I was looking through a catalogue and saw  personalized Chrismas ornaments and it made me think of the holidays.  I did not celebrate Chrismas last year.  I thought this year would be different but when I saw the  “Precious son ornament,” I don’t know if I can do it.

My Christmas tree was always filled with ornaments collected over time, some were gifts, some were handmade.   Many of them have to do with milestones in my dead child’s life.  How do you hang those ornaments? Do I just buy all new ornaments?  Then the tree would be just a decoration.

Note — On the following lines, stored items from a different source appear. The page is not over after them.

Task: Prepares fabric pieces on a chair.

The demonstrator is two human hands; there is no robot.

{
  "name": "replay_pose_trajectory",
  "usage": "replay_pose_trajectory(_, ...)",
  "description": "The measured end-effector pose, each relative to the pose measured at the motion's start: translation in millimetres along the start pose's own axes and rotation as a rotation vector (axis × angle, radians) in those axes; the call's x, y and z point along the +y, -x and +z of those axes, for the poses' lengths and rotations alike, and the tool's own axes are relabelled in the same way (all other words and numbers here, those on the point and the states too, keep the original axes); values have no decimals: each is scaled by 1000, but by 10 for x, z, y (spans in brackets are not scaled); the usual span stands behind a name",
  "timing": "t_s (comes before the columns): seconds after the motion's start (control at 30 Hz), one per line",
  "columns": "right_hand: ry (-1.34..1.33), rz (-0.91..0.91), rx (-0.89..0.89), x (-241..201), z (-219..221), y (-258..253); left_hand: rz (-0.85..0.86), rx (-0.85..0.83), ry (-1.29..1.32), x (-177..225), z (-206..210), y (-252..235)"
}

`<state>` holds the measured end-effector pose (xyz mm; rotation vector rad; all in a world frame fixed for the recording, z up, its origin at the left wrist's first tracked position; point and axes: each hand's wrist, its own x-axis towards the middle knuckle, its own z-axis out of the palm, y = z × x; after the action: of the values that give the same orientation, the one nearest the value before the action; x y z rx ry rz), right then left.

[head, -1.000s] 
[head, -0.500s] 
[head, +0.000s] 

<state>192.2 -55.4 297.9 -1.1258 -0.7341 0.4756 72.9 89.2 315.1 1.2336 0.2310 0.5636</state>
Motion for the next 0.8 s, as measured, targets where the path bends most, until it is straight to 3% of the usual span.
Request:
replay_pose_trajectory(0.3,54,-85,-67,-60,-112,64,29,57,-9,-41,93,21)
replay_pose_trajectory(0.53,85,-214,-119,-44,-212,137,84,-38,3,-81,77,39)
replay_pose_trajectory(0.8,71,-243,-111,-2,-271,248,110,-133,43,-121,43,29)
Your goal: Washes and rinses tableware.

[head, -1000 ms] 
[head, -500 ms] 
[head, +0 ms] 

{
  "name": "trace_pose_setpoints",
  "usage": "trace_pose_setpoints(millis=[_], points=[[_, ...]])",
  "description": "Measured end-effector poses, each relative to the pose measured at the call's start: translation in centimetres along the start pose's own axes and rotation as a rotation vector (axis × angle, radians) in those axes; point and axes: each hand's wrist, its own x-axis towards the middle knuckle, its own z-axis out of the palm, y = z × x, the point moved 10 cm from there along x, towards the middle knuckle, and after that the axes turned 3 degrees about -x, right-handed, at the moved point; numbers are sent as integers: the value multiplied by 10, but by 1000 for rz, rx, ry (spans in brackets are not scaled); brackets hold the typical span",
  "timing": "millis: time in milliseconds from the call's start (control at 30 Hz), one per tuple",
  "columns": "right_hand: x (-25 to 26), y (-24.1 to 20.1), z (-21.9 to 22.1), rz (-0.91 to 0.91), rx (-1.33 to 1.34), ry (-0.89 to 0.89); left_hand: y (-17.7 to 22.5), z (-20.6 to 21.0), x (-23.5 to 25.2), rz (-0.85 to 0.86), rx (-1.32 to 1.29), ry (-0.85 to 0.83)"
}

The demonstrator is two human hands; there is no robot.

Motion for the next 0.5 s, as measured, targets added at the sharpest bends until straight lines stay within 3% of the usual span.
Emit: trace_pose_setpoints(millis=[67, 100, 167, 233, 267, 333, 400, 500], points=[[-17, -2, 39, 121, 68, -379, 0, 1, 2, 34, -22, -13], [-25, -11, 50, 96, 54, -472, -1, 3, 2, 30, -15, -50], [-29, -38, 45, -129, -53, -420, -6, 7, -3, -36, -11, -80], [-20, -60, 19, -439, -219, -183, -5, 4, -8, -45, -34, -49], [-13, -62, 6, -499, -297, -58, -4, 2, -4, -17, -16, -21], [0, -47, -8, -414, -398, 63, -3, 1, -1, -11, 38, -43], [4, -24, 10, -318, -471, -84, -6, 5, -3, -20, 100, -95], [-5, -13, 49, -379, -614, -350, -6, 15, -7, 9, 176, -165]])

If anyone has a suggestion let me know.

It’s easy to say, start all over but the pain is indescribeable.  I know a man who always went on a vacation to an exotic place every Christmas.  After the fifth trip, he realized he had stop running away.  Now he does Chrismas at home with his surviving son.

I ask myself, will it take five years to do this?  I’m at a loss for an answer.  My son loved Christmas.

The universe demands something of us

People ask, how did you come up with the idea for your book, Barbarossa’s Princess?  I believe the universe demanded that I give Constance de Hauteville a voice after 1000 years. Maybe Constance and I are related.  A DNA test revealed I have Viking blood as she did.

The  catalyst that pushed me to put words on paper was a book entitled, Travels of a Medieval Queen.  It documented Constance’s journey from Sicily to Germany.  When I finished this book, I made a commitment to write an intimate portrait of Constance.  This portrayal allows readers to live in her world, feel her joys and disappointments, taste the foods, and live the life of a medieval princess.  I also wanted the readers to experience the horrid beauty treatments and medical practices of that time.

I fell in love with the the story of Constance de Hauteville and this love is reflected in my work.  I think the universe would be satisfied.